_PROMPT_: Please copy every line from the records below that contains the string "photo".

Stored data:
····················

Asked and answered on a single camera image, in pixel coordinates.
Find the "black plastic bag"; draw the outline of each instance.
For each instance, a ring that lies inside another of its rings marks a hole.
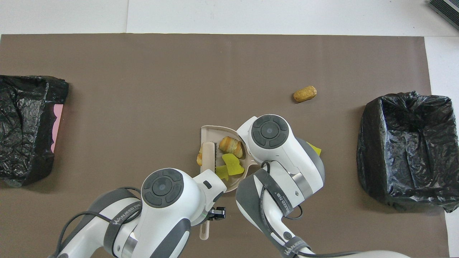
[[[0,179],[19,187],[48,176],[54,161],[54,105],[68,83],[50,76],[0,75]]]
[[[358,177],[376,200],[405,210],[459,207],[459,149],[451,99],[415,91],[368,103],[360,123]]]

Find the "brown table surface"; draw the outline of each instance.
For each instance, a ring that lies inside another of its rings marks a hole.
[[[74,214],[117,187],[140,187],[154,170],[194,176],[202,125],[237,129],[279,114],[295,135],[323,149],[323,189],[285,221],[316,253],[383,249],[447,257],[441,209],[397,212],[360,187],[356,145],[364,105],[387,93],[430,94],[421,37],[54,34],[2,35],[0,73],[65,79],[49,177],[21,189],[0,186],[0,256],[47,257]],[[307,85],[317,96],[296,103]],[[192,230],[181,257],[280,257],[235,204],[218,206],[210,238]],[[99,249],[93,257],[110,257]]]

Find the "gray circular joint cap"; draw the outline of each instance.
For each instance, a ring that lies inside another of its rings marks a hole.
[[[283,118],[264,115],[253,122],[251,134],[258,146],[263,149],[275,149],[287,140],[289,129]]]
[[[154,208],[167,207],[180,198],[183,176],[173,168],[160,169],[149,175],[142,185],[142,198]]]

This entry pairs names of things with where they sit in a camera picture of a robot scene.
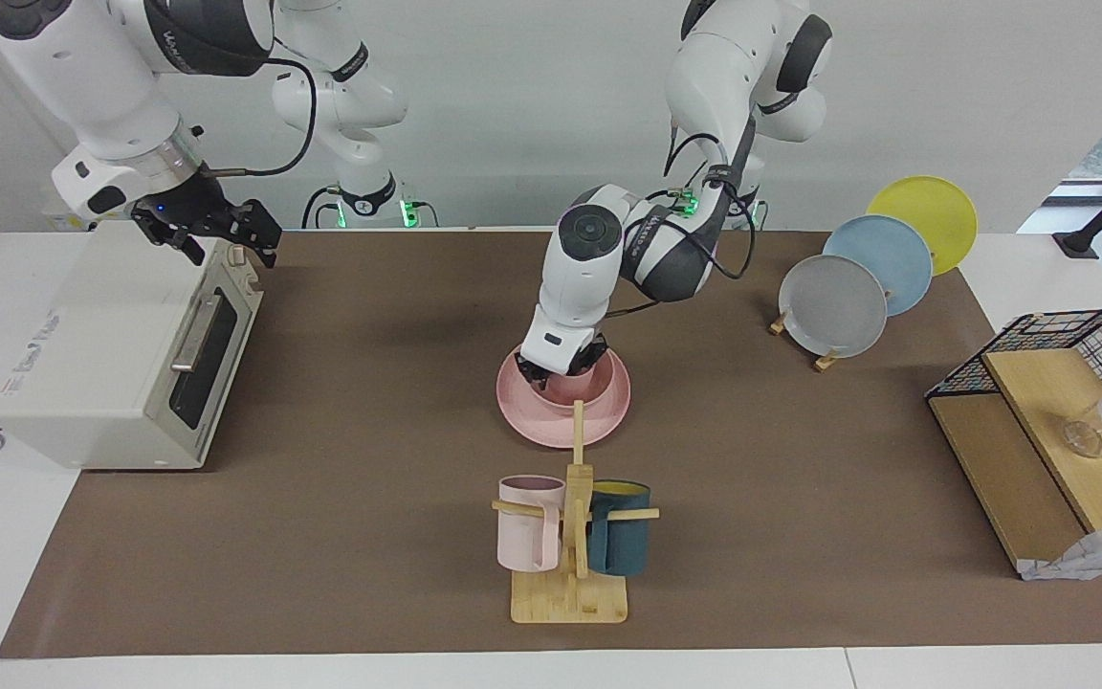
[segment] pink mug
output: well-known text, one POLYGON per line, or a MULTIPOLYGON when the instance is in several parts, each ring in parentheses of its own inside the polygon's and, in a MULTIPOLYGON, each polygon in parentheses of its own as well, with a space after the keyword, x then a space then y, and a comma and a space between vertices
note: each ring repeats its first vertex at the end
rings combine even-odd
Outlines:
POLYGON ((499 480, 499 498, 542 507, 541 518, 499 510, 496 559, 512 571, 560 567, 560 509, 563 480, 553 475, 509 475, 499 480))

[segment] black wire basket
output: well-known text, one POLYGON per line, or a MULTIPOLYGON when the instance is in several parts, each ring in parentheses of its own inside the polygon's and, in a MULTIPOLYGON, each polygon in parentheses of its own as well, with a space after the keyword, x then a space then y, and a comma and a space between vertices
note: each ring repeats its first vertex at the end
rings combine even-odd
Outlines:
POLYGON ((972 358, 932 387, 926 398, 995 394, 997 384, 981 357, 992 352, 1027 349, 1078 349, 1102 380, 1102 309, 1027 314, 1015 319, 972 358))

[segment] oven handle
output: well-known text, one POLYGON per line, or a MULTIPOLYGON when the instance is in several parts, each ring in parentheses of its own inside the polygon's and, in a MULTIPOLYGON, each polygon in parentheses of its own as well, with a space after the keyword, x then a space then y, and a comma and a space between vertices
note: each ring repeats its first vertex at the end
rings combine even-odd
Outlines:
POLYGON ((215 314, 219 311, 219 305, 224 301, 223 293, 212 293, 205 300, 198 302, 198 310, 193 314, 193 322, 185 333, 185 341, 181 342, 176 357, 172 359, 170 366, 172 370, 179 373, 191 373, 198 365, 202 358, 202 351, 206 348, 207 336, 210 333, 210 325, 215 322, 215 314))

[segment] white table
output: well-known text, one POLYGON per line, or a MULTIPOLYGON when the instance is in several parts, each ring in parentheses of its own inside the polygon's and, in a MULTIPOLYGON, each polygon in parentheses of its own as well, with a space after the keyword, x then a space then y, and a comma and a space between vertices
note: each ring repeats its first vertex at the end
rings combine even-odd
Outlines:
MULTIPOLYGON (((489 228, 506 230, 507 228, 489 228)), ((511 228, 511 230, 537 228, 511 228)), ((87 236, 0 236, 0 374, 40 326, 87 236)), ((961 270, 994 330, 1031 311, 1102 309, 1099 263, 1048 236, 980 236, 961 270)), ((76 474, 19 442, 0 453, 0 640, 76 474)), ((1102 645, 944 649, 574 650, 542 654, 214 656, 0 661, 0 686, 1102 686, 1102 645)))

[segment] mug handle
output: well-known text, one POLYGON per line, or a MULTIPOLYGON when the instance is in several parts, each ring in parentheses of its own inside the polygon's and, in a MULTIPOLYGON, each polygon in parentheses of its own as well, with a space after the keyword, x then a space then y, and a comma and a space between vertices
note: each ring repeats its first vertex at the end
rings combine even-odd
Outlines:
POLYGON ((533 567, 539 571, 551 569, 543 562, 559 562, 560 559, 560 509, 553 505, 542 505, 542 538, 540 552, 533 556, 533 567))
POLYGON ((594 503, 594 519, 590 526, 590 539, 585 543, 585 553, 590 557, 590 569, 606 574, 606 552, 609 549, 609 515, 615 509, 608 500, 594 503))

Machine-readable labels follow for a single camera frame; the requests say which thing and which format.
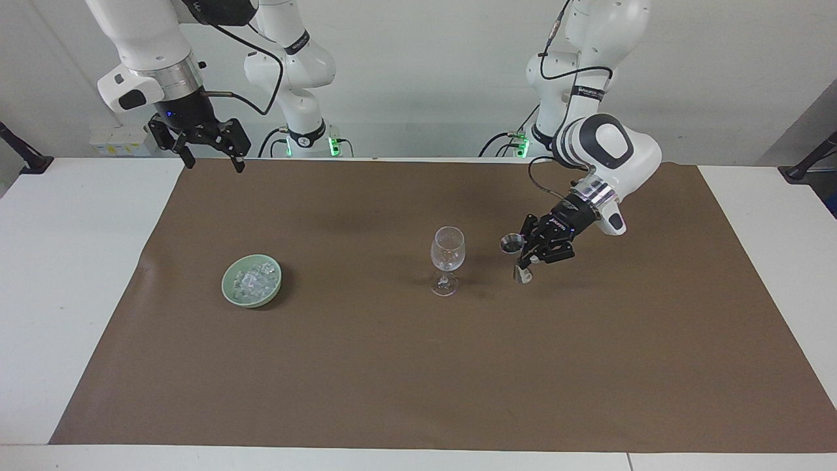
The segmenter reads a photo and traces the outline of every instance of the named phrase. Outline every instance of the black clamp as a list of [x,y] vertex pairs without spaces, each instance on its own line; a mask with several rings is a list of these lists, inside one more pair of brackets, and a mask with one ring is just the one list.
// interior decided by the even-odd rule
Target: black clamp
[[210,146],[229,156],[237,173],[244,171],[244,156],[250,150],[250,140],[244,132],[239,120],[233,118],[226,122],[205,122],[188,129],[171,129],[156,113],[148,122],[148,129],[157,142],[157,146],[164,151],[172,151],[183,161],[186,168],[195,166],[195,157],[187,144],[202,144]]
[[533,257],[544,263],[573,258],[573,239],[596,219],[593,208],[576,194],[562,199],[541,218],[528,215],[520,231],[525,243],[517,266],[526,270],[533,263]]

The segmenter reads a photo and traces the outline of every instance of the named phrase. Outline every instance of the small metal cup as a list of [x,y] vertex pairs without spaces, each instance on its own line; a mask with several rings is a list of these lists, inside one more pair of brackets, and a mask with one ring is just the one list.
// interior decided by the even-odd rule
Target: small metal cup
[[500,239],[500,250],[509,255],[515,255],[523,250],[526,239],[517,233],[511,233]]

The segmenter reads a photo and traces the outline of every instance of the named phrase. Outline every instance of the wine glass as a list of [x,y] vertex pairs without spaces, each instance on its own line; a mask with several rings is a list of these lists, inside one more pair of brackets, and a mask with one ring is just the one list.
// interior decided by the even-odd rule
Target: wine glass
[[465,235],[451,226],[436,231],[430,247],[430,259],[439,270],[433,275],[433,292],[448,297],[456,292],[460,281],[454,271],[465,261]]

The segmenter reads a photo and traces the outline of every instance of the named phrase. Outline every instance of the black band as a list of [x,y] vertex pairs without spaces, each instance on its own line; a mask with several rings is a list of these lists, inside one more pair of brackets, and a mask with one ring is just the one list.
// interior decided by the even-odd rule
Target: black band
[[577,164],[577,163],[575,163],[575,162],[571,162],[571,161],[569,161],[569,160],[568,160],[566,157],[564,157],[564,156],[565,156],[565,155],[570,155],[570,152],[571,152],[571,151],[570,151],[570,149],[567,147],[567,134],[568,134],[568,133],[569,133],[569,131],[570,131],[570,127],[572,127],[572,126],[573,126],[573,124],[577,123],[577,122],[578,122],[578,121],[580,121],[581,119],[582,119],[582,118],[578,118],[578,119],[577,119],[577,120],[575,120],[574,122],[571,122],[571,123],[569,124],[569,126],[565,126],[565,127],[564,127],[564,132],[563,132],[563,133],[562,133],[562,135],[561,135],[561,151],[562,151],[562,153],[563,153],[563,154],[562,154],[562,153],[559,153],[559,152],[554,152],[554,151],[553,151],[553,153],[554,153],[554,154],[556,154],[556,155],[560,158],[560,160],[558,161],[558,163],[560,163],[561,165],[563,165],[563,166],[564,166],[564,167],[566,167],[566,168],[572,168],[572,169],[575,169],[575,170],[584,170],[584,167],[583,167],[583,166],[581,166],[581,165],[579,165],[579,164]]
[[604,100],[604,90],[598,88],[590,88],[588,86],[576,85],[573,87],[574,96],[583,96],[584,98],[592,98],[594,100]]
[[531,127],[531,136],[535,138],[536,141],[543,144],[543,147],[547,148],[547,151],[552,150],[552,136],[547,136],[540,129],[537,128],[537,124],[533,124]]
[[288,134],[290,137],[296,142],[296,145],[300,146],[301,148],[311,148],[314,146],[314,142],[326,135],[326,120],[322,120],[322,124],[320,127],[316,129],[314,132],[309,132],[307,134],[299,134],[298,132],[294,132],[292,129],[288,130]]
[[300,36],[293,44],[285,48],[285,53],[288,55],[294,55],[302,50],[302,48],[306,47],[311,41],[311,35],[308,34],[308,30]]

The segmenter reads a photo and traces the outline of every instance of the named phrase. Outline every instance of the green led light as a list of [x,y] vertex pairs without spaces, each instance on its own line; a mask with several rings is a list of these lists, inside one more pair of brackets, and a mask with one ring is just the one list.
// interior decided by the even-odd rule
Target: green led light
[[523,142],[517,146],[517,157],[526,158],[526,155],[529,153],[529,139],[526,139],[525,137],[522,139]]
[[331,156],[337,157],[340,155],[340,143],[334,137],[329,137],[328,141],[331,143]]

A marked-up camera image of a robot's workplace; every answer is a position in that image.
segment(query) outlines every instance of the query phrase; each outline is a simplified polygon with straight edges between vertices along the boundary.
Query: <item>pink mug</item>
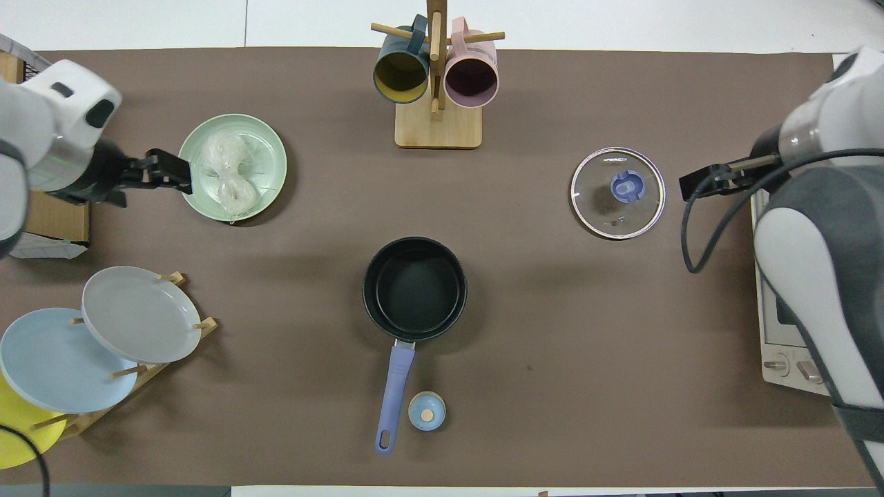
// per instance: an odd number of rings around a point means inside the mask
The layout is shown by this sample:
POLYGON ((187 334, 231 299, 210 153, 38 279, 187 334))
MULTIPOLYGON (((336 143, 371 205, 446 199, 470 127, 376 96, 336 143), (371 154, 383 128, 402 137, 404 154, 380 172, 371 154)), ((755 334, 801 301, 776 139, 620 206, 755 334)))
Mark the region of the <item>pink mug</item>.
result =
POLYGON ((482 107, 497 95, 497 49, 494 42, 465 43, 464 36, 482 32, 469 29, 463 17, 452 24, 452 47, 445 66, 446 95, 461 107, 482 107))

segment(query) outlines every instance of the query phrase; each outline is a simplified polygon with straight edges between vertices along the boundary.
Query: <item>blue bottle cap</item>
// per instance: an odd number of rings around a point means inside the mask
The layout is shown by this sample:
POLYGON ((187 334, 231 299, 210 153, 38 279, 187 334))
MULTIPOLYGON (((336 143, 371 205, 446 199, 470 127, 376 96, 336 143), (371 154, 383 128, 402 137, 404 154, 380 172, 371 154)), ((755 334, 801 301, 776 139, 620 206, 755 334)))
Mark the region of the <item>blue bottle cap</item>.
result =
POLYGON ((424 391, 408 404, 408 420, 422 432, 432 432, 445 421, 445 402, 434 392, 424 391))

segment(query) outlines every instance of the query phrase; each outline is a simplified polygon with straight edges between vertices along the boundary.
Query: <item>brown mat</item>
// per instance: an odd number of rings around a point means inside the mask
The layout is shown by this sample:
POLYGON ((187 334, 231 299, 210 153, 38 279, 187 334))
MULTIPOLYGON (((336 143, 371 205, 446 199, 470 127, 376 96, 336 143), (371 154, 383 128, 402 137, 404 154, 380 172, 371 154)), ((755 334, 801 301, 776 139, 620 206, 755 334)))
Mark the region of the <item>brown mat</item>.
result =
MULTIPOLYGON (((827 399, 761 379, 747 214, 710 267, 679 250, 678 177, 744 156, 828 76, 823 55, 501 51, 475 151, 397 149, 371 49, 50 54, 124 96, 106 136, 177 151, 205 119, 244 112, 289 154, 277 201, 242 226, 172 191, 97 206, 72 261, 3 260, 0 329, 79 307, 107 266, 183 271, 221 328, 78 438, 47 453, 57 482, 404 486, 868 486, 827 399), (593 150, 647 155, 668 188, 632 241, 580 227, 568 184, 593 150), (391 457, 372 441, 392 339, 362 307, 366 264, 405 235, 461 259, 469 299, 417 347, 391 457)), ((701 202, 695 250, 733 202, 701 202)), ((35 482, 29 464, 0 472, 35 482)))

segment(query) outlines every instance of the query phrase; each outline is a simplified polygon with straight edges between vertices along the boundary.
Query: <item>oven knob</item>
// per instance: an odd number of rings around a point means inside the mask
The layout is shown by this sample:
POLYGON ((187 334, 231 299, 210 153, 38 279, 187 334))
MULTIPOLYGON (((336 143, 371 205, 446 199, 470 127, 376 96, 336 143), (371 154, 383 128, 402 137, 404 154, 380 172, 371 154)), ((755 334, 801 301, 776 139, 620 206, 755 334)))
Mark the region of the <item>oven knob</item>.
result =
POLYGON ((764 361, 763 365, 768 370, 785 371, 788 366, 783 361, 764 361))
POLYGON ((807 381, 816 384, 823 382, 823 375, 819 374, 817 365, 814 364, 813 361, 798 361, 798 364, 796 365, 798 366, 798 370, 801 371, 801 376, 807 381))
POLYGON ((764 361, 761 363, 766 370, 776 371, 780 376, 789 375, 789 358, 783 353, 777 354, 772 361, 764 361))

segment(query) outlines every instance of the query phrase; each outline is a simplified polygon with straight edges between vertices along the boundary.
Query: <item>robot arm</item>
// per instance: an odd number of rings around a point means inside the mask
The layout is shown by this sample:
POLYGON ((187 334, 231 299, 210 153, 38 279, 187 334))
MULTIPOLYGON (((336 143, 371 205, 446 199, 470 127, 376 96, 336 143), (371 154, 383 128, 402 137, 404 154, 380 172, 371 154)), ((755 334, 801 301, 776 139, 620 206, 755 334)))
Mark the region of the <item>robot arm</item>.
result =
MULTIPOLYGON (((761 186, 771 191, 755 229, 758 268, 795 315, 835 413, 884 494, 882 130, 884 54, 861 49, 749 157, 680 182, 688 213, 700 196, 747 190, 742 205, 761 186), (794 178, 783 174, 797 167, 794 178)), ((696 267, 685 252, 689 269, 702 269, 711 247, 714 239, 696 267)))
POLYGON ((101 138, 121 101, 106 81, 68 60, 19 85, 0 80, 0 257, 24 226, 28 189, 119 207, 126 206, 124 188, 192 192, 186 161, 159 149, 130 158, 101 138))

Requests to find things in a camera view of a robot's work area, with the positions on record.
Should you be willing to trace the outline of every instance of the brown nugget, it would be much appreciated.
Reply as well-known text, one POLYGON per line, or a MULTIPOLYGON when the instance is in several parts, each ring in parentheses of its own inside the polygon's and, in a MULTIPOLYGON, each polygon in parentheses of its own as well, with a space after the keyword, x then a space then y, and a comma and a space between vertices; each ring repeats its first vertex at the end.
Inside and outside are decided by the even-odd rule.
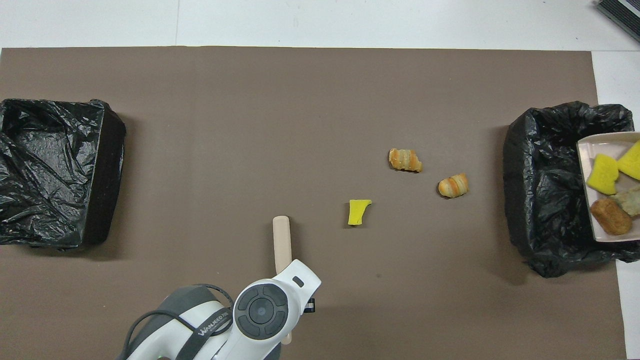
POLYGON ((631 230, 632 220, 612 199, 606 197, 591 205, 591 214, 610 235, 622 235, 631 230))

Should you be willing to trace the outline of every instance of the brown surface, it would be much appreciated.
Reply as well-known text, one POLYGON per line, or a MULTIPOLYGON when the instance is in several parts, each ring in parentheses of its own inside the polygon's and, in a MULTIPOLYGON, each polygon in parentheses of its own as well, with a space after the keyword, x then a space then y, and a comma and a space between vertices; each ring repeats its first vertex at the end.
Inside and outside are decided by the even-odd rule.
POLYGON ((271 219, 323 280, 282 359, 619 359, 613 264, 542 279, 509 244, 501 150, 529 107, 596 103, 589 53, 3 49, 0 98, 110 103, 109 240, 0 247, 0 358, 112 359, 175 288, 274 275, 271 219), (392 147, 421 174, 396 172, 392 147), (466 172, 470 192, 436 186, 466 172), (372 199, 346 225, 349 199, 372 199))

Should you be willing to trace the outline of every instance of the robotic arm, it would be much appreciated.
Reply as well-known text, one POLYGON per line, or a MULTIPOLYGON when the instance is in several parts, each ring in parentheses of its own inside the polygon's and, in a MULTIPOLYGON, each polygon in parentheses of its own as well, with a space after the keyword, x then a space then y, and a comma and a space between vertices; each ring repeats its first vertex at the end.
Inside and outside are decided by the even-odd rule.
MULTIPOLYGON (((272 279, 258 280, 223 307, 202 285, 169 295, 118 360, 276 360, 280 342, 298 323, 320 279, 294 260, 272 279)), ((221 289, 213 287, 230 297, 221 289)))

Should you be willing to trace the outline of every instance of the black strap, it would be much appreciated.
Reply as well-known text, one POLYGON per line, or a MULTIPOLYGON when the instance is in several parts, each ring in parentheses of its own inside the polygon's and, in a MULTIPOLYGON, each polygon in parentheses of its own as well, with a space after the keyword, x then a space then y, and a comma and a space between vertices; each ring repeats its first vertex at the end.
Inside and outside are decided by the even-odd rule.
POLYGON ((176 356, 175 360, 193 360, 198 351, 204 346, 211 336, 222 334, 231 327, 232 312, 228 307, 216 311, 192 333, 187 342, 176 356), (218 330, 222 325, 227 324, 222 330, 218 330))

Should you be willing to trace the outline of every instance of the beige food piece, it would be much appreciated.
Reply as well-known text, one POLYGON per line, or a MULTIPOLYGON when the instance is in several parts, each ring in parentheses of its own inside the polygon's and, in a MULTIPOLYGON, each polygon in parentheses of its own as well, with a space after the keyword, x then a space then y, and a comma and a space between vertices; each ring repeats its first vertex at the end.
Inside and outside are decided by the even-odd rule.
POLYGON ((446 197, 459 197, 465 195, 469 191, 469 181, 467 175, 462 174, 453 175, 438 183, 438 191, 442 196, 446 197))
POLYGON ((640 215, 640 185, 625 192, 611 196, 627 214, 634 217, 640 215))
POLYGON ((602 226, 605 233, 610 235, 626 234, 633 225, 629 214, 624 212, 614 200, 608 197, 596 200, 591 205, 591 214, 602 226))
POLYGON ((418 160, 415 150, 393 148, 389 150, 389 163, 398 170, 422 171, 422 163, 418 160))

····················

_SOLVED EXERCISE_:
The segmenter reads a photo and traces the outline of every instance of the named phrase. Outline every instance of the black clamp as a list of [x,y] vertex pairs without spaces, each instance on its own line; a mask with several rings is a list of these lists, inside one more pair of brackets, and a mask with one ring is just the one list.
The segmenter reads a photo and traces the outline of every instance of the named phrase. Outline every instance of the small metal cup as a list of [x,y] vertex pairs without spaces, each instance on its own line; a mask with several rings is a list of these lists, inside one more pair of brackets, and a mask with one ring is just the one list.
The segmenter reads a photo and traces the outline of every instance of the named phrase. Outline every instance of the wine glass as a list of [x,y] vertex pairs without spaces, each instance on its own line; a mask with several rings is a list of these lists, inside one more pair of brackets, and a mask with one ring is just the one list.
The segmenter reads a photo and traces the outline of every instance of the named phrase. Outline every instance of the black band as a list of [x,y] vertex pairs without spaces, each instance on its own line; a mask with several rings is a list of these lists, inside one more pair of brackets, and a mask with one ring is just the one list.
The segmenter reads a photo and traces the outline of every instance of the named phrase. Outline every instance of the green led light as a list of [x,y] vertex pairs without spaces, each instance on its own line; a mask with several rings is a list of these lists, inside one more pair of brackets, and a mask with one ring is just the one list.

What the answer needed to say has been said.